Does Right to left still dominate?

## PEMDAS/BIDMAS/BODMAS are incomplete nonsense

Exactly. The more sophisticated and algebraically consistent implied multiplication should be standard. Just think about what should be the logical result when one divides collections or variables with units: distance/time = 100 km / 2 hours = 50 km/hour.

## Order of Operations is intended to eliminate ambiguity

The reason this problem seems 'ambiguous' to people is because they lack understanding of the Order of Operations. Division and multiplication are the same and should be performed in the same step, from left to right. Subtraction and addition are the same and should be performed at the same step.

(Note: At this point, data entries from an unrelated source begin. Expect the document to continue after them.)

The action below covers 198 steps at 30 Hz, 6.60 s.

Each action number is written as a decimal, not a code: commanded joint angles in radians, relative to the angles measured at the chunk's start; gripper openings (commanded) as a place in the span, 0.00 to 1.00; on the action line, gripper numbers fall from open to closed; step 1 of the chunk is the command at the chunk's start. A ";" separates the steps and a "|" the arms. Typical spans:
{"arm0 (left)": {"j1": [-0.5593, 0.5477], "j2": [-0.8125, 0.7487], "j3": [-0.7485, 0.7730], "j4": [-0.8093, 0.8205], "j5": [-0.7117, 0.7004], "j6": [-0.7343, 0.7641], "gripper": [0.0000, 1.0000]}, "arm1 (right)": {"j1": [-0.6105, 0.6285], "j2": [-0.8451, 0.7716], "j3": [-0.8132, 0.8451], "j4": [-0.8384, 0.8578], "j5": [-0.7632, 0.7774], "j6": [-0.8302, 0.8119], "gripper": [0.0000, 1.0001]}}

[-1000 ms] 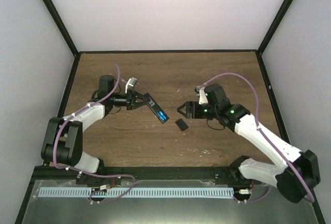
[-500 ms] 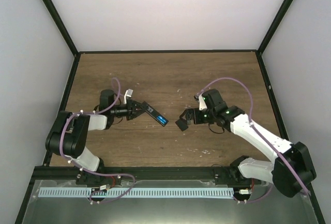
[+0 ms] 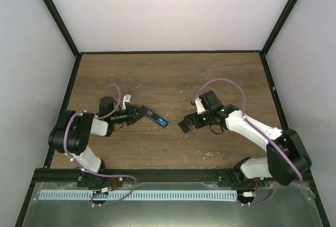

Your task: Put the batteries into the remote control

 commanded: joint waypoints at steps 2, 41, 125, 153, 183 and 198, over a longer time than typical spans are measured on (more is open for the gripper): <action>0.003 0.033 -0.040 0.118 -0.031 -0.024 0.00 | 0.040 0.068 0.058 0.024 0.042 -0.060 0.95; 0.049 0.039 0.041 -0.213 0.046 0.241 0.00 | 0.157 0.373 0.190 -0.095 0.126 -0.131 0.46; 0.055 0.100 0.053 -0.229 0.059 0.295 0.00 | 0.216 0.426 0.333 0.080 -0.234 -0.188 0.24; 0.048 0.191 0.026 -0.081 0.041 0.229 0.00 | 0.251 0.527 0.370 0.060 -0.196 -0.247 0.24; 0.048 0.209 0.032 -0.072 0.049 0.229 0.00 | 0.263 0.590 0.417 -0.015 -0.174 -0.258 0.26; 0.048 0.213 0.030 -0.075 0.054 0.232 0.00 | 0.282 0.612 0.439 -0.010 -0.145 -0.244 0.29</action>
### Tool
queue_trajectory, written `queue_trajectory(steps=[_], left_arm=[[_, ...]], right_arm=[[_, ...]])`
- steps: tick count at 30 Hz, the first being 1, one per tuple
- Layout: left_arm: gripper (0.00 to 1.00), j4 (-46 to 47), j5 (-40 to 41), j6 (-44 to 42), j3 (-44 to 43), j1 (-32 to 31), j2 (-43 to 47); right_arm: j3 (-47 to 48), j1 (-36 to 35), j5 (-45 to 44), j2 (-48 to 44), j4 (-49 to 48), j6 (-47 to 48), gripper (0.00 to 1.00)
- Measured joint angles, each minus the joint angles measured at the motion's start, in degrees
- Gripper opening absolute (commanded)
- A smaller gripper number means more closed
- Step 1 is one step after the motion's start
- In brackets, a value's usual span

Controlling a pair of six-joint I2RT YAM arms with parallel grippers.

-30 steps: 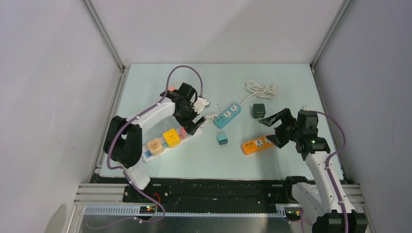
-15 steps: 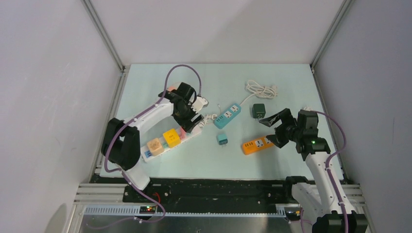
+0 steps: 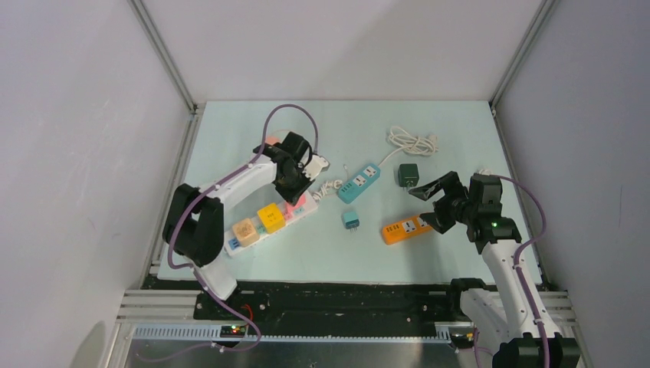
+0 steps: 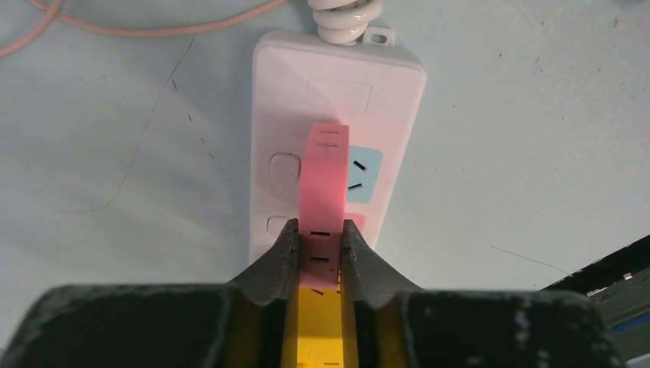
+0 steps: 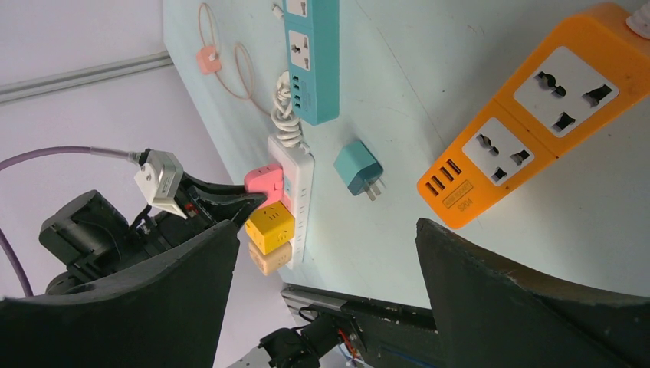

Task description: Insert the plug

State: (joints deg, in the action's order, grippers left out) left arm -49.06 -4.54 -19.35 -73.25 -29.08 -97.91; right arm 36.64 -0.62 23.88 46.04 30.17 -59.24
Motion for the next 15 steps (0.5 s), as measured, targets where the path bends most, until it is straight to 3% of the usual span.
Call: queue_trajectory(steps=[11, 12, 13, 15], left_arm=[[0.01, 0.5, 1.3, 0.3, 0.7, -1.1, 0.2], [0.15, 0.6, 1.5, 0.3, 0.8, -1.2, 0.3], [0.76, 0.6, 1.7, 0.3, 0.8, -1.3, 0.3], [0.97, 0.7, 2.4, 0.1, 0.8, -1.5, 0.4]], right_arm=[[0.0, 0.0, 0.0, 0.4, 0.0, 0.0, 0.90], [0.0, 0.0, 0.0, 0.5, 0.0, 0.1, 0.94], [0.0, 0.0, 0.0, 0.7, 0.0, 0.3, 0.96], [0.0, 0.0, -0.1, 0.8, 0.1, 0.7, 0.99]])
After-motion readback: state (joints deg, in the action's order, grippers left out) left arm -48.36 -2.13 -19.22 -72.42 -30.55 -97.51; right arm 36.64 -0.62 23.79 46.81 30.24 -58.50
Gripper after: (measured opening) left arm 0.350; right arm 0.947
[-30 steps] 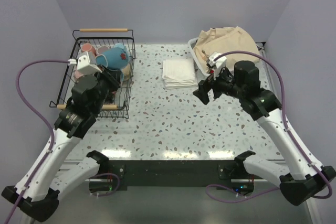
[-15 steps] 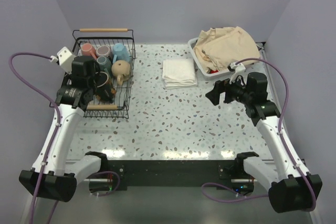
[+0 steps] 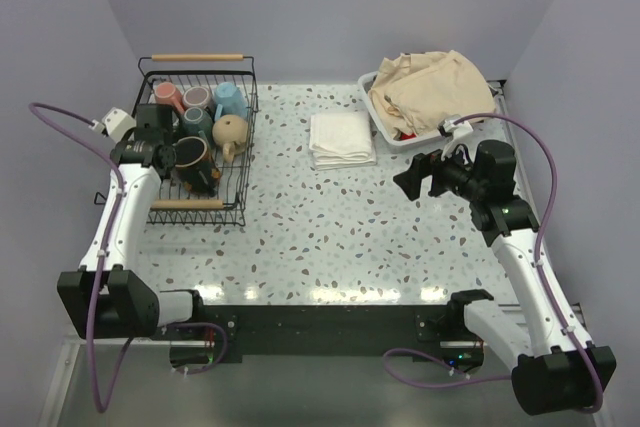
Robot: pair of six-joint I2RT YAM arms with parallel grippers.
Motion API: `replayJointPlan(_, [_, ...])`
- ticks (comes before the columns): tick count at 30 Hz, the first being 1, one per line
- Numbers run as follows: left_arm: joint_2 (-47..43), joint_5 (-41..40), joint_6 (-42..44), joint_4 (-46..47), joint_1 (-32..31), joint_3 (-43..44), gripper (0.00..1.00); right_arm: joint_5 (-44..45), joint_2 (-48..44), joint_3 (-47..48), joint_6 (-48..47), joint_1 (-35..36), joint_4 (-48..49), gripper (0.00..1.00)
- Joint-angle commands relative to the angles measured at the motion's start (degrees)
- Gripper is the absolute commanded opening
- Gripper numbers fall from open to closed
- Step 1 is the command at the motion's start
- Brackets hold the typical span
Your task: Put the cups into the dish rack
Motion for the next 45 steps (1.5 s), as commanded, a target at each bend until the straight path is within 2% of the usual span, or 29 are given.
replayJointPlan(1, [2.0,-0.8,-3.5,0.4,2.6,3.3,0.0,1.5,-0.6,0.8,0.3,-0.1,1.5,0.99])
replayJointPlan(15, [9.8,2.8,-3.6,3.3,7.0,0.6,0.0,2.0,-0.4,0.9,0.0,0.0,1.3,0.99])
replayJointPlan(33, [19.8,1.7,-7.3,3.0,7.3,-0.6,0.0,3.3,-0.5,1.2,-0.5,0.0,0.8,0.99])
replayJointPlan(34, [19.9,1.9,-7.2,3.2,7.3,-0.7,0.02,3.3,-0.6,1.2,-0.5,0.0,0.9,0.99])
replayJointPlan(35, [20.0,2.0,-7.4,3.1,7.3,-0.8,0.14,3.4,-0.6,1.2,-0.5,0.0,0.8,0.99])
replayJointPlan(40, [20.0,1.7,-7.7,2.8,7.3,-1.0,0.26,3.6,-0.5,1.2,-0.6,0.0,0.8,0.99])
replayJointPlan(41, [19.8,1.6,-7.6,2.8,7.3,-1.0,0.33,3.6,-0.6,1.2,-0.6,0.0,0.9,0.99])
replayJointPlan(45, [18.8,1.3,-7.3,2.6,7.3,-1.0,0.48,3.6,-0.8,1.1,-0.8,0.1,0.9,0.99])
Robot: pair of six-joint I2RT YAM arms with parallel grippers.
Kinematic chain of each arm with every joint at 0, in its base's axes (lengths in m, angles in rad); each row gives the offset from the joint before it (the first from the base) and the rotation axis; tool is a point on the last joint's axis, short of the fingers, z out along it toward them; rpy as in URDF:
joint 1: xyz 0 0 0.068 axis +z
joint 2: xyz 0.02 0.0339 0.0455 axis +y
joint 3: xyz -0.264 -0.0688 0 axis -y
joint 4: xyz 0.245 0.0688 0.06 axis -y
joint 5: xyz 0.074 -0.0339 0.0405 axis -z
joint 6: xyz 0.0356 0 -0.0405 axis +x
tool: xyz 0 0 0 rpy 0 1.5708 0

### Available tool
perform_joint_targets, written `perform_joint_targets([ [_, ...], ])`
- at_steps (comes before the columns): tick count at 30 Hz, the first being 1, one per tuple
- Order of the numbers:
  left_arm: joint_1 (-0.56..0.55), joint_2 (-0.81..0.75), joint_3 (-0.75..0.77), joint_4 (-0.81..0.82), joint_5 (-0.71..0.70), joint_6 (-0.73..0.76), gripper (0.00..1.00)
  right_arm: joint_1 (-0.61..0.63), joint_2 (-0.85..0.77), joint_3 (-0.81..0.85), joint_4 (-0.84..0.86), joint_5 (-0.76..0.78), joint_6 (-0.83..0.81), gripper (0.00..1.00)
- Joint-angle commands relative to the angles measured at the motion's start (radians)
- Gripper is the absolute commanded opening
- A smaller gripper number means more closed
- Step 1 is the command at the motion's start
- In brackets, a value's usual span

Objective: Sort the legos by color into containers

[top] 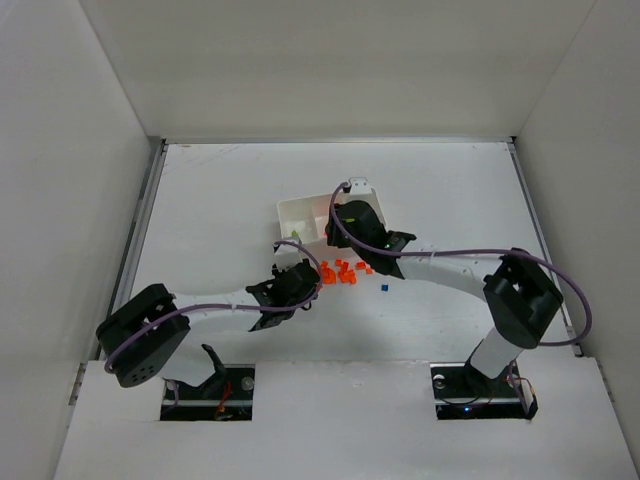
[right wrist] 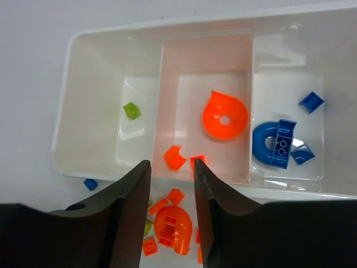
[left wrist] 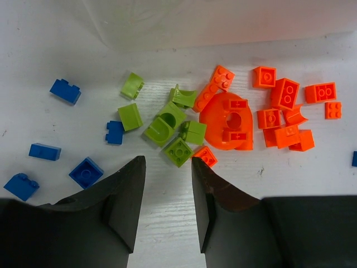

Note that when I say 'division and multiplication are the same,' I am saying that you can rewrite all division as multiplying by the reciprocal. The division happens to anything directly after the division sign. If there are no parentheses grouping the denominator (like a fraction bar naturally does), then only the first thing after the division sign is divided. Implied multiplication shouldn't take any more precedence than 'regular' multiplication that is shown. Also, when I say 'subtraction and addition are the same,' I am saying that subtraction can be rewritten as adding the opposite.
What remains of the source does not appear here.